The Cardinal of Lorraine, who had supervision of the clergy, and Henry, Duke of Guise, the uncle of the king, who directed the military affairs, were both uncompromising in their hostility to the Protestants. Antony of Bourbon, King of Navarre, and his brother Louis, Prince of Condé, being excluded from the governmental administration, united with the Calvinists for the overthrow of the regime, under pretext of religious zeal. Catherine de Medici, mother of the king, and niece of Pope Clement VII., jealous of a power in which she could not participate, favored the designs of Louis, and employed her art in stimulating the opposition of the reformers to the administration of the Duke of Guise. Under these circumstances a conspiracy against the duke was formed at Amboise, which led to a murderous onslaught, and inaugurated civil war. Louis was captured and condemned to death.
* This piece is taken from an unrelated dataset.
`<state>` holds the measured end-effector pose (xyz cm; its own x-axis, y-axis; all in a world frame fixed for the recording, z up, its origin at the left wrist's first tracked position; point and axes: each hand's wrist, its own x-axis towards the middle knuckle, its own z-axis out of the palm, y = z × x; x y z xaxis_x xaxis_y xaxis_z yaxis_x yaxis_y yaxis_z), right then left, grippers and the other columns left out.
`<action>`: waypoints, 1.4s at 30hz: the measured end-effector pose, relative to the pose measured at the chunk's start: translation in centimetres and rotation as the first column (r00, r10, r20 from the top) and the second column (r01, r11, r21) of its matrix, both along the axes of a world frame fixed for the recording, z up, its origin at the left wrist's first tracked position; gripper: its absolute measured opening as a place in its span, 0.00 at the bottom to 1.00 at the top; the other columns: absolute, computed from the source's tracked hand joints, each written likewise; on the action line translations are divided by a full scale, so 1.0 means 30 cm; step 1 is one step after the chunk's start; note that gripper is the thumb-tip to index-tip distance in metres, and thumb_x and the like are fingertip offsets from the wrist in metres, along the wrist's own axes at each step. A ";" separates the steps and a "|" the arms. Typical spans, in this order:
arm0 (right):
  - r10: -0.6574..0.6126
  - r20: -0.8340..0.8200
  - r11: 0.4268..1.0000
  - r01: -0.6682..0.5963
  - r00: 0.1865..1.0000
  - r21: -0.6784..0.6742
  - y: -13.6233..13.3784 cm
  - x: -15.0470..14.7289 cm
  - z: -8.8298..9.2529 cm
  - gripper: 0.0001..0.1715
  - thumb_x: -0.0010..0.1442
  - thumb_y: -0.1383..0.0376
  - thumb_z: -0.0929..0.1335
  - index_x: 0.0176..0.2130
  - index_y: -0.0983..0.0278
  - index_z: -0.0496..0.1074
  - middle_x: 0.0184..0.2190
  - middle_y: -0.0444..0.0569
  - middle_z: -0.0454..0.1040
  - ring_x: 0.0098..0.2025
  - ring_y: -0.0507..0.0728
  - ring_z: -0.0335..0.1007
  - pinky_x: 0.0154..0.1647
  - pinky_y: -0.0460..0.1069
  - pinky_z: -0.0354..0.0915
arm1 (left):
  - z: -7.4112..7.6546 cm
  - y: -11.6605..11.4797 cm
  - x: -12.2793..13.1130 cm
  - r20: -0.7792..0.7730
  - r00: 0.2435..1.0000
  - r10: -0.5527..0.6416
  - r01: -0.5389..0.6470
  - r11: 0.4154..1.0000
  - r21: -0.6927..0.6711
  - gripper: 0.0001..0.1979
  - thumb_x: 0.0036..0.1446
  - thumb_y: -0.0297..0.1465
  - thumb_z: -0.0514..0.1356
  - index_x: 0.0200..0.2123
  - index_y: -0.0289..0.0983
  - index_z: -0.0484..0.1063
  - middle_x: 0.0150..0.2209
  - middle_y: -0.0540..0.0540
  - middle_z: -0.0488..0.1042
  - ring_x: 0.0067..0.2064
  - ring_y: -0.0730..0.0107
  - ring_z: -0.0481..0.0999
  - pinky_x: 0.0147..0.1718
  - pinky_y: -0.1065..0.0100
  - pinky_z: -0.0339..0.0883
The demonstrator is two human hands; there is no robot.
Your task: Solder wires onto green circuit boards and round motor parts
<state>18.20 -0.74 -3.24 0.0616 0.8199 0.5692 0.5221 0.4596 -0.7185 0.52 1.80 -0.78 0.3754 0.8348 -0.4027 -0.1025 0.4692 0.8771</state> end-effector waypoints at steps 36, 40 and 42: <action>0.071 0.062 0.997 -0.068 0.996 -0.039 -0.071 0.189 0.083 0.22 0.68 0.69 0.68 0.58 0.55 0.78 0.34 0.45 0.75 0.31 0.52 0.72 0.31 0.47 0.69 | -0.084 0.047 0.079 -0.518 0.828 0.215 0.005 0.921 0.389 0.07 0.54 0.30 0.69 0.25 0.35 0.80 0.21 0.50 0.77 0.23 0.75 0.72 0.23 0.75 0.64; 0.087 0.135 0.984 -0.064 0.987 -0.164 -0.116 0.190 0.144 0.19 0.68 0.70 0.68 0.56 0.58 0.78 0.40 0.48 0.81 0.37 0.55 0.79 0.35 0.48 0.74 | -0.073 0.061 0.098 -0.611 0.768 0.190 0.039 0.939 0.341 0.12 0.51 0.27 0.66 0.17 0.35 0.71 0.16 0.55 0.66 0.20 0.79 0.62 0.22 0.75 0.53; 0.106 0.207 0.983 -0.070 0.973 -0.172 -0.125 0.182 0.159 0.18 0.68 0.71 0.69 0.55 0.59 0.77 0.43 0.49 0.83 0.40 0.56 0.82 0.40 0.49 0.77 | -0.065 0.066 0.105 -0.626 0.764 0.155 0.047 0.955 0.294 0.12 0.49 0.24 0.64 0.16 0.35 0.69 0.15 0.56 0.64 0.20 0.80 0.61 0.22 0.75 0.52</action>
In the midst of the distraction of conflicting parties Francis I. died, and Charles IX., in 1560, succeeded to the throne at the age of ten years. Catherine de Medici, his mother, with the acquiesence of parliament, administered the affairs of government. Although a bigoted Catholic, yet having no principle but the love of sway, she was ready to support any faction or creed that administered to her power, or removed an obstacle to her ambition. Without profound views of policy, she was incapable of either originating a great national object, or of supporting it by adequate measures. So indomitable was her passion for dominion, that it as much obdurated her maternal feelings as it disqualified her for a judicious regent. She even studied to incapacitate her sons for the exercise of the governmental functions, and to divert their attention from the state of national affairs. With this end in view she involved them in the grossest dissipation, and strove to keep them in a perpetual whirl of voluptuous intoxication. Perfect in the art of dissimulation, she cajoled Catholics and Protestants. Anxious to obtain the support of all parties, she alternately favored the one and the other. To embarrass the Duke of Guise she threw everything into confusion; but to conciliate the Protestants she had to redeem her pledges; and in spite of the opposition of the court, to issue an act of toleration in their favor.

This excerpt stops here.